Topological Solitons in Su-Schrieffer-Heeger Chain with periodic hopping modulation, domain walls and disorder

Abstract

A chiral symmetric Su-Schrieffer-Heeger (SSH) chain features topological end states in one of its dimerized configurations. Those mid-gap zero energy states show interesting modifications upon a periodic tuning of the hopping modulations. Besides, more and more in-gap end modes appear at nonzero energies for further partitioning of the Brillouin zone (BZ) due to increased hopping periodicity. The new topological phases are identified with a detailed analysis of the topological invariants namely, winding number and Zak phases. The spectra and topology of these systems with periodically modulated hopping are studied also in the presence of a single static domain wall, separating two topologically inequivalent dimerized structures. The domain wall causes additional in-gap modes in the spectrum as well as zero energy domain wall solitonic states for specific hopping periodicities. We also study the effect of disorder, particularly the chirality breaking onsite ones, on the edge and domain wall states.
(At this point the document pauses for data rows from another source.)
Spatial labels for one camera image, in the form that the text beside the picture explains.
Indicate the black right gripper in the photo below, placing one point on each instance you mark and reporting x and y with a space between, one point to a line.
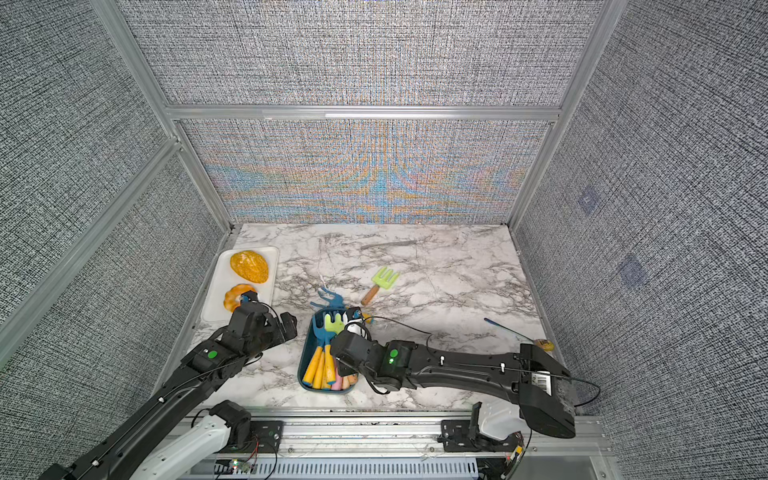
344 370

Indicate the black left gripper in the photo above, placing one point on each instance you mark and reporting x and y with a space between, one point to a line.
280 334

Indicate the lime rake brown wood handle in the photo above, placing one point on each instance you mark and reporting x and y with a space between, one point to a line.
333 323

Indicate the lime trowel brown wood handle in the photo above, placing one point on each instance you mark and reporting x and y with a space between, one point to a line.
384 279

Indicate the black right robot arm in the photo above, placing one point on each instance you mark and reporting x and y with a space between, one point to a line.
530 378

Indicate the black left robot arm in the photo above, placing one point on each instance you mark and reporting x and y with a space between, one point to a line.
254 327

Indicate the teal plastic storage box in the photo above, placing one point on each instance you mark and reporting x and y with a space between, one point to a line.
312 360

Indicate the white rectangular tray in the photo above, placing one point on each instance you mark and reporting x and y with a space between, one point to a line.
225 278

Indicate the oval yellow bread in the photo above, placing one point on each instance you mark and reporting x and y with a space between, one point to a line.
250 265

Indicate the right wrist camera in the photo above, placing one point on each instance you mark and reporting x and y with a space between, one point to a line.
356 322

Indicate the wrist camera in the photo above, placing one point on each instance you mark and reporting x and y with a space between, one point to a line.
356 322
249 296

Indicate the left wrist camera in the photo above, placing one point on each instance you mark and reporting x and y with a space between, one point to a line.
249 296

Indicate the glazed ring donut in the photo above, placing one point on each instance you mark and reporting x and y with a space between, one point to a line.
234 297

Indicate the aluminium front rail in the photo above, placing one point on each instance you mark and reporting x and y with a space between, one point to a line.
316 433

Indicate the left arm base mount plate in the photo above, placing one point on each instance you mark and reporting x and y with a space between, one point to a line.
264 435

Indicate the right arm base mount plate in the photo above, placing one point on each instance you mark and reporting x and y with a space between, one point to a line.
461 436
Other than the SSH type we also consider random, Rice-Mele or AI type disorder to do a comparative analysis of the evolution of chirality and zero energy states as the strength of disorder and hopping periodicity is varied. Our findings can add important feedback in utilizing topological phases in various fields including quantum computations while the results can be easily verified in a cold atom set up within optical lattices.